■ WORK TO BE COMPLETED:
When you write out the listing, keep each word exactly as it stands but include none of its images.

■ DATA RECORDS:
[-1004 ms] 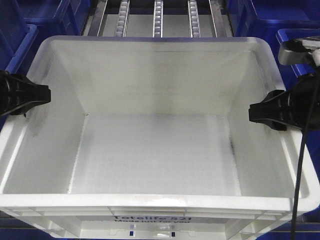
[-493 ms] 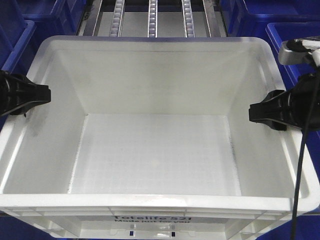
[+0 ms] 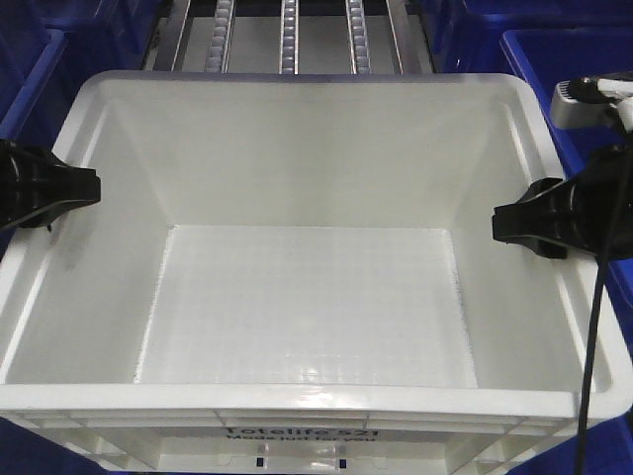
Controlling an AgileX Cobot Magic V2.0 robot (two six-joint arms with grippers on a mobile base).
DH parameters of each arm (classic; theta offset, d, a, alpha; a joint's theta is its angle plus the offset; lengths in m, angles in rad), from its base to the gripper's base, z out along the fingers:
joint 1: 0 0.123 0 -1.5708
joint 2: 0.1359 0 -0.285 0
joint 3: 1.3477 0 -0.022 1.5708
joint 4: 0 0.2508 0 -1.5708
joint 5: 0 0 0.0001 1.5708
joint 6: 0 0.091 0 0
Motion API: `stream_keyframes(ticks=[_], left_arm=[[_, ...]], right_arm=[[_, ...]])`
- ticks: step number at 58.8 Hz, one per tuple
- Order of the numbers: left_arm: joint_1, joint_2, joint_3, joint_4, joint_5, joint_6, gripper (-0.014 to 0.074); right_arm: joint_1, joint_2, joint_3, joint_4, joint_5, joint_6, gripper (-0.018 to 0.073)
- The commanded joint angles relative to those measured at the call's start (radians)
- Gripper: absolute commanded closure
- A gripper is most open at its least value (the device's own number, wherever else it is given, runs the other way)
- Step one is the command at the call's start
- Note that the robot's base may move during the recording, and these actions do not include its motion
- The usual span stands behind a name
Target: Move bin from left to right shelf
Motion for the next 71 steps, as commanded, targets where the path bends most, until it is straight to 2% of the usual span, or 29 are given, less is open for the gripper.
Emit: stream_keyframes(ticks=[1, 71], left_arm=[[-0.007, -0.041, -0.041, -0.078, -0.098, 0.041, 0.0603], [-0.007, -0.041, -0.041, -0.078, -0.098, 0.041, 0.0603]], right_arm=[[-0.004, -0.029, -0.038, 0.021, -0.092, -0.016, 0.0564], [-0.004, -0.029, -0.038, 0.021, -0.092, -0.016, 0.0564]])
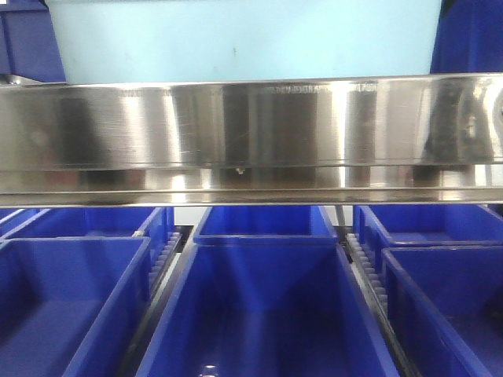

■ FINISHED EXERCISE:
[-1004 ms] 
[-493 ms] 
[+0 ms] 
Controlling an AgileX Cobot Magic V2.0 robot (two six-joint arms with grippers on a mobile base).
DH parameters of each arm (classic; theta offset, d, a, alpha; a joint's theta is its angle plus the offset; lengths in m, angles in rad), from its base to the gripper's base, z out along the fingers:
joint 1: 0 0.123 0 -1.5708
joint 2: 0.1359 0 -0.285 0
joint 3: 1.3477 0 -0.022 1.5708
joint 4: 0 0.2508 0 -1.5708
joint 5: 0 0 0.0001 1.5708
joint 6: 0 0.091 0 0
Motion API: `stream_keyframes(ticks=[_], left_arm=[[_, ...]], right_arm=[[_, ...]])`
- ticks: step number at 58.8 Hz, one per tuple
- Order of the numbers: left_arm: joint_1, joint_2, joint_3, joint_4, joint_5, joint_6, gripper (-0.014 to 0.074); right_arm: joint_1, joint_2, joint_3, joint_4, joint_5, joint_6, gripper (-0.018 to 0.073)
- The commanded joint angles relative to those measured at the call's start (radians)
- Gripper: absolute commanded closure
- A gripper is most open at its least value (the device's own number, wherever else it is given, runs the other way)
- Step one is the command at the call's start
- Note that the robot's base may move during the recording, and these actions do not include its motion
- The usual span stands behind a name
Target: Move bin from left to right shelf
Motion for the next 71 steps, as commanded, targets where the path bends most, until it is straight to 2% of the usual span, or 29 are given, less is open for the gripper.
Emit: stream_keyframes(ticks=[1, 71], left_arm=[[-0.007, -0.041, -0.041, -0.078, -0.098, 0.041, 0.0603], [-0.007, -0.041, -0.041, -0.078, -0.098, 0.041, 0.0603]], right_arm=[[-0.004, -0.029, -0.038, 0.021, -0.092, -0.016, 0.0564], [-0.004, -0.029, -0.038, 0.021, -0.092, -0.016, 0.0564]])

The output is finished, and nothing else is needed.